Tembok GOR Kemayoran Roboh Timpa Motor, 11 Kendaraan Rusak Berat
Uptodai.com - Sebuah insiden mengejutkan terjadi di wilayah Jakarta Pusat. Tembok GOR Kemayoran roboh timpa motor yang sedang terparkir di area tersebut. Total sebelas unit kendaraan roda dua mengalami kerusakan parah akibat tertimpa material beton dan puing.
Peristiwa nahas ini dilaporkan terjadi pada malam hari, tepatnya sekitar pukul 21.19 WIB, Jumat (23/1). Meskipun menimbulkan kerugian material yang signifikan, pihak kepolisian memastikan bahwa tidak ada korban jiwa dalam kejadian ambruknya dinding bangunan fasilitas olahraga tersebut.
Kronologi Robohnya Dinding Lantai Tiga GOR
Menurut keterangan yang dihimpun dari pihak kepolisian, tembok yang ambruk merupakan bagian dari lantai tiga Gedung Olahraga (GOR) di kawasan Kemayoran. Reruntuhan material beton tersebut jatuh langsung ke area parkir yang berada tepat di bawahnya.
Kapolsek Kemayoran, Kompol Agung Ardiansyah, menjelaskan bahwa informasi awal didapatkan dari petugas keamanan setempat. Petugas sekuriti GOR bernama Robby menyaksikan langsung saat tembok tersebut tiba-tiba runtuh tanpa adanya peringatan.
“Menurut keterangan Bapak Robby, sekuriti GOR Kemayoran, tiba-tiba tembok dari lantai 3 roboh dan menimpa sebanyak 11 kendaraan,” jelas Kompol Agung dalam keterangannya kepada media pada Sabtu (24/1/2026).
Suara keras reruntuhan sempat memicu kepanikan warga dan pengguna fasilitas yang masih berada di lokasi. Beruntung, saat kejadian, area parkir sedang sepi dari aktivitas lalu lalang manusia, sehingga potensi jatuhnya korban jiwa dapat dihindari.
Kerugian Materil dan Langkah Cepat Kepolisian
Sebelas unit motor yang tertimpa reruntuhan dilaporkan mengalami kerusakan yang bervariasi, mulai dari ringsek di bagian bodi hingga kerusakan mesin. Pihak kepolisian masih belum dapat menaksir total kerugian materil yang diderita oleh para pemilik kendaraan tersebut.
“Korban jiwa nihil, namun kerugian materil belum dapat ditafsirkan nilainya. Saat ini kami fokus pada penanganan lokasi dan pengamanan barang bukti,” tambah Agung.
Menanggapi insiden yang viral di media sosial ini, Polsek Kemayoran segera mengambil langkah-langkah penanganan di lokasi kejadian. Tim kepolisian langsung mendatangi Tempat Kejadian Perkara (TKP) untuk melakukan dokumentasi dan penyelidikan awal.
Polisi juga telah memanggil tim Inafis untuk melakukan olah TKP secara mendalam. Selain itu, beberapa saksi mata, termasuk petugas keamanan GOR, telah dimintai keterangan guna mengetahui penyebab pasti robohnya tembok tersebut.

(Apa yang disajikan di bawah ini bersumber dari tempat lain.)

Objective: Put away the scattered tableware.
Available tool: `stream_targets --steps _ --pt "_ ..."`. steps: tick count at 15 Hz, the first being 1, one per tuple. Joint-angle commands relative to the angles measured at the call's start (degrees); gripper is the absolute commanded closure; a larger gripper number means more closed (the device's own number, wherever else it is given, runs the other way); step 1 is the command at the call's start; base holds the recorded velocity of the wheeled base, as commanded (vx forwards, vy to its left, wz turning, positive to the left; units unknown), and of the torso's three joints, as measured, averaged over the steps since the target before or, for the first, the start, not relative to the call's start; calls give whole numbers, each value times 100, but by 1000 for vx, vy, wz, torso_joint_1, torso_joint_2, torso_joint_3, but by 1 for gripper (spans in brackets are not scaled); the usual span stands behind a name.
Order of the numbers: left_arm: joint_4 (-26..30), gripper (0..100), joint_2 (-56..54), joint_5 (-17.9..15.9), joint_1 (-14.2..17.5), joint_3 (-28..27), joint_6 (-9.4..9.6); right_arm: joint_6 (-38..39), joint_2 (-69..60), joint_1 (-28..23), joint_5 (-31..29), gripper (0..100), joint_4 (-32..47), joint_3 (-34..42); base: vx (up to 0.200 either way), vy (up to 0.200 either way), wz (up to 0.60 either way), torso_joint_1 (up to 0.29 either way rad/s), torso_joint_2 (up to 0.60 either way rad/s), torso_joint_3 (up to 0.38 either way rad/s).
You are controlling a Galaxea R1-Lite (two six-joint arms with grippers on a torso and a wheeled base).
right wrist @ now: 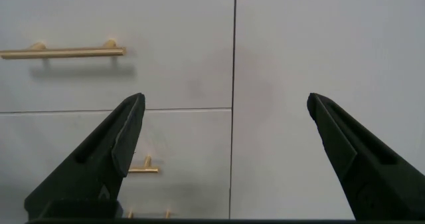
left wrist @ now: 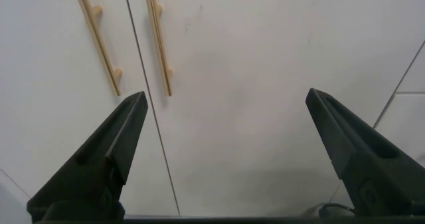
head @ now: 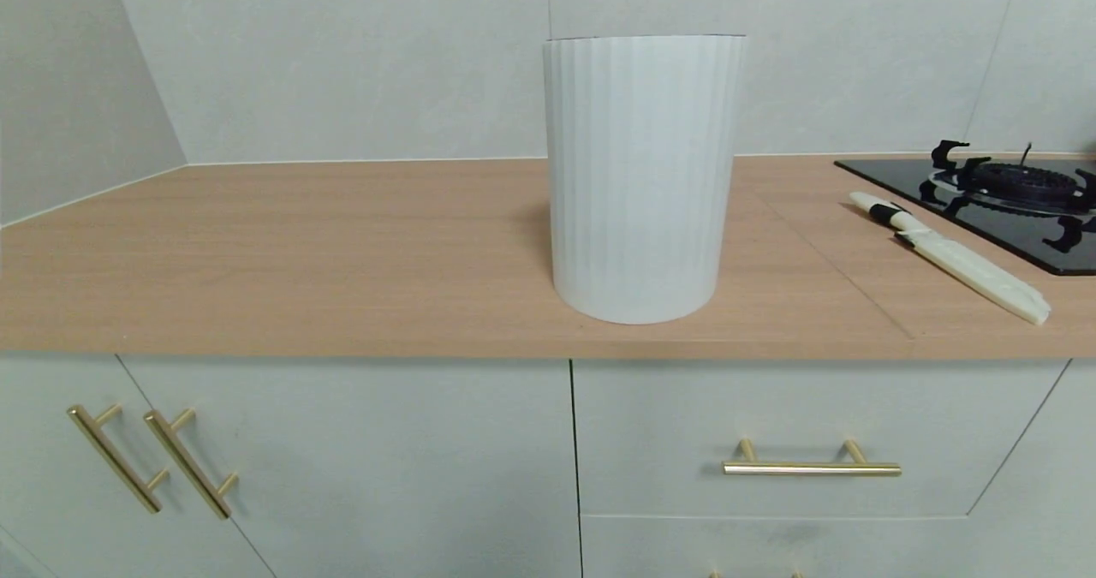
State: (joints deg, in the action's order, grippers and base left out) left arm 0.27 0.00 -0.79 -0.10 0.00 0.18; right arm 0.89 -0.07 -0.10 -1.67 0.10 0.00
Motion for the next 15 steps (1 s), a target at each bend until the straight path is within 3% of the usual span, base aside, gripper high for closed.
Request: stream_targets --steps 1,15 --pt "0 0 0 0 1 0 -1 -1 7 1 0 0 -1 0 0 0 0 188 -408 -295" --pt "0 0 0 0 1 0 -1 -1 7 1 -9 0 -1 0 0 0 0 193 -491 -283"
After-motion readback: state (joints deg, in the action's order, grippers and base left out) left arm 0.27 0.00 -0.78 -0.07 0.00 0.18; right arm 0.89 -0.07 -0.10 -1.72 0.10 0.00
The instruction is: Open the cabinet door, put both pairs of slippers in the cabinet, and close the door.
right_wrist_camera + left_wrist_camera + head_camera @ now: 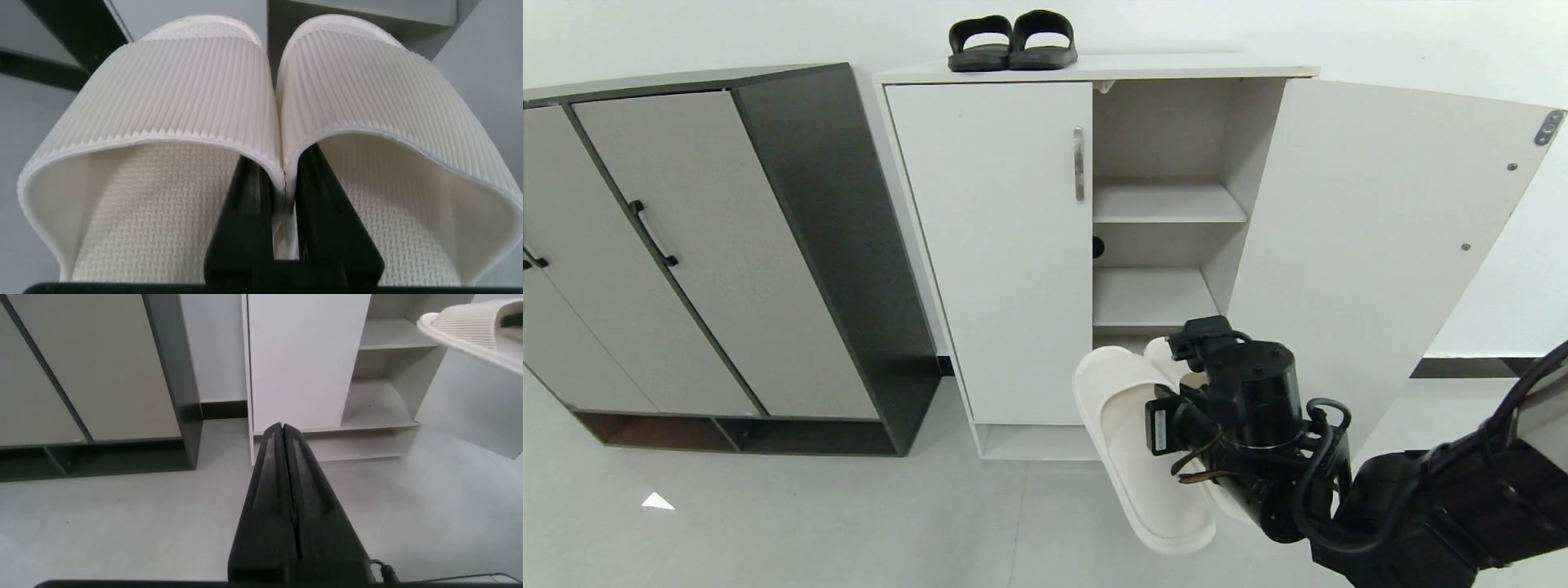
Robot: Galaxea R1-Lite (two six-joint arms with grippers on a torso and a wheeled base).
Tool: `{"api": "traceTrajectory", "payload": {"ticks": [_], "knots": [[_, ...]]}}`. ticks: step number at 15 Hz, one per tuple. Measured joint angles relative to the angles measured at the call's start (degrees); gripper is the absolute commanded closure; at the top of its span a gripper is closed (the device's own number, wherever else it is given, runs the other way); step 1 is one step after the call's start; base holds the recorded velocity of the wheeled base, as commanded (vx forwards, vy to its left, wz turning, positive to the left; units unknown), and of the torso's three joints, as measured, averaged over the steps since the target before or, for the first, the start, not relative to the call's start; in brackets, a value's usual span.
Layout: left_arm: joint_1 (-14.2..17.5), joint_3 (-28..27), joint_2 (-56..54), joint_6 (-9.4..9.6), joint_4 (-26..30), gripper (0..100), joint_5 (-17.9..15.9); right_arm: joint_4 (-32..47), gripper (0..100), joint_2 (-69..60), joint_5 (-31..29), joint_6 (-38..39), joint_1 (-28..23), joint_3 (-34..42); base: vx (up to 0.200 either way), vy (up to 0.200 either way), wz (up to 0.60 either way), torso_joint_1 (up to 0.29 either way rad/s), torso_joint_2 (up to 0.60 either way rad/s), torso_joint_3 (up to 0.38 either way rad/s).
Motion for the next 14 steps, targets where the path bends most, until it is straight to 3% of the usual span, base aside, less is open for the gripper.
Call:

Sebagai tindakan pengamanan, area di sekitar reruntuhan telah dipasangi garis polisi (police line). Pemasangan garis ini bertujuan mencegah warga mendekat dan memastikan area tersebut steril, sembari menunggu hasil pemeriksaan struktural lebih lanjut terkait kelayakan bangunan GOR.
Penyelidikan saat ini akan berfokus pada evaluasi kondisi struktur bangunan. Hal ini penting untuk memastikan apakah ambruknya tembok disebabkan oleh faktor usia bangunan, kondisi cuaca ekstrem, atau adanya kelalaian dalam pemeliharaan fasilitas.